TASK OBJECTIVE »
For each line below that holds the string "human", add one to a tally; report that tally alone.

DATA FOR ANALYSIS »
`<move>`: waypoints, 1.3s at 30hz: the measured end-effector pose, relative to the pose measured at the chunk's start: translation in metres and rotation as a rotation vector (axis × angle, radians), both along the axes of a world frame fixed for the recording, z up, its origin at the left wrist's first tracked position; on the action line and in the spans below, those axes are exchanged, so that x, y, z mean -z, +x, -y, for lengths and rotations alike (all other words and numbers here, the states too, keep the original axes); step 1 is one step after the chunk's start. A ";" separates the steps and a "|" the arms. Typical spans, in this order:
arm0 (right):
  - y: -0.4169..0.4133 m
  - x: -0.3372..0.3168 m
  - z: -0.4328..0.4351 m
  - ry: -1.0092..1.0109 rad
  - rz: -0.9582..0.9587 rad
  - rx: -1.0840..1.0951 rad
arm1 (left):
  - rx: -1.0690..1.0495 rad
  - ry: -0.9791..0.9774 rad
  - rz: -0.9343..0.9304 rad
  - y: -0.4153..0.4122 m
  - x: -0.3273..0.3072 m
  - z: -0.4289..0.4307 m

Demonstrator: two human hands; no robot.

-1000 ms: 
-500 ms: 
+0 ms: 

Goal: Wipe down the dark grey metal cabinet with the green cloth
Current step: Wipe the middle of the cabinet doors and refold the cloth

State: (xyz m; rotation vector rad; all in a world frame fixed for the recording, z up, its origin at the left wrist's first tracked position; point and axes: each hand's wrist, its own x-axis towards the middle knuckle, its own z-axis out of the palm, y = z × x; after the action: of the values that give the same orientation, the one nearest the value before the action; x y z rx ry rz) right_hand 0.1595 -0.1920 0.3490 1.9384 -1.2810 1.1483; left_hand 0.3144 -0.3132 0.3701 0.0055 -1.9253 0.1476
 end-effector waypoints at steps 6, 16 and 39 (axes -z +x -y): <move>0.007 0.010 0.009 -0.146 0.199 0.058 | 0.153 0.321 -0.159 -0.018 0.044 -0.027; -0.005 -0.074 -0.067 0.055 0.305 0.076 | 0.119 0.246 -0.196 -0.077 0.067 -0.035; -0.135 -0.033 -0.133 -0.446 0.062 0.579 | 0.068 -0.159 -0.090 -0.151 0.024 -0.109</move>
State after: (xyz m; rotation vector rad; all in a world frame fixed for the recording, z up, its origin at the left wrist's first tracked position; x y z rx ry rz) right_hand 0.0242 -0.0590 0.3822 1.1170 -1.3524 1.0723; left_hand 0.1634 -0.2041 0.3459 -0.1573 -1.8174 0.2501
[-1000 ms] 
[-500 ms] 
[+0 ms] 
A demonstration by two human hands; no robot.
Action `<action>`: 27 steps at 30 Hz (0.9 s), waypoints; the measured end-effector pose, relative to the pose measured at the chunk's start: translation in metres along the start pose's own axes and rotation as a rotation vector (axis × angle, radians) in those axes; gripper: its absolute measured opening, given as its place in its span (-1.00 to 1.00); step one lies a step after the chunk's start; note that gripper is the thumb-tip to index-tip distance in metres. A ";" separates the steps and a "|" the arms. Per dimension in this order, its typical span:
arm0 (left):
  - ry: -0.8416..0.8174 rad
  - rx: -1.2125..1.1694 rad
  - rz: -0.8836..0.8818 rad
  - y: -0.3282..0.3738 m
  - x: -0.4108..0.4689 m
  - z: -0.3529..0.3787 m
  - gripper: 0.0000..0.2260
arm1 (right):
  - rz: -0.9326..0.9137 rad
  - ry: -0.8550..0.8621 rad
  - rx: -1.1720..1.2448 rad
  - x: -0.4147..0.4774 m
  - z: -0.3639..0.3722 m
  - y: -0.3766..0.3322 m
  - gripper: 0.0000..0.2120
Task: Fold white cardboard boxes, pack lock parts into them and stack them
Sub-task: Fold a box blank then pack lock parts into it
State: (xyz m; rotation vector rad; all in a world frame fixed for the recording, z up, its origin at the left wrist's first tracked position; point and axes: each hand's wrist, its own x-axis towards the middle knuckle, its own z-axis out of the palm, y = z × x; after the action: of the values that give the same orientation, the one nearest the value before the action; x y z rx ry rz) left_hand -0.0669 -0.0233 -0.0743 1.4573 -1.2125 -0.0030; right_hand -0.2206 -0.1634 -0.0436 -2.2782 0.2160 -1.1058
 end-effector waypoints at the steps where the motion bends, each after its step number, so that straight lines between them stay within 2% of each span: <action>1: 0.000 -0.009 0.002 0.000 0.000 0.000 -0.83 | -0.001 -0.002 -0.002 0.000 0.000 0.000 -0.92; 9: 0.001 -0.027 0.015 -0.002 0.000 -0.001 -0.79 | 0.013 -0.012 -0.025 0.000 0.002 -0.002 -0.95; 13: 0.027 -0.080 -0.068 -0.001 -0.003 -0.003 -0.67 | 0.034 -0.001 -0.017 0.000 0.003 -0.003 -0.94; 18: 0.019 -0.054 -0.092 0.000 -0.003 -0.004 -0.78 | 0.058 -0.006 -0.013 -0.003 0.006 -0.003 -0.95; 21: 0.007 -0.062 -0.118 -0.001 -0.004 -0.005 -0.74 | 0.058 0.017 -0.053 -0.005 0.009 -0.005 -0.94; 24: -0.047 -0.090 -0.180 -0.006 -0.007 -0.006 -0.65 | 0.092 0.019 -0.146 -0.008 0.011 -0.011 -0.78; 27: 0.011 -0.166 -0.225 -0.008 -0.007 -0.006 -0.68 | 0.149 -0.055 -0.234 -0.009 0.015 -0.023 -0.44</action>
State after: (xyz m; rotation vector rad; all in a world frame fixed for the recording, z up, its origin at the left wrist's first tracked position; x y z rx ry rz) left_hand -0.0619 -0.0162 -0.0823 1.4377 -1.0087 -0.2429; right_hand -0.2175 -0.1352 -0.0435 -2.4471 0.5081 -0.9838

RESPONSE BELOW »
2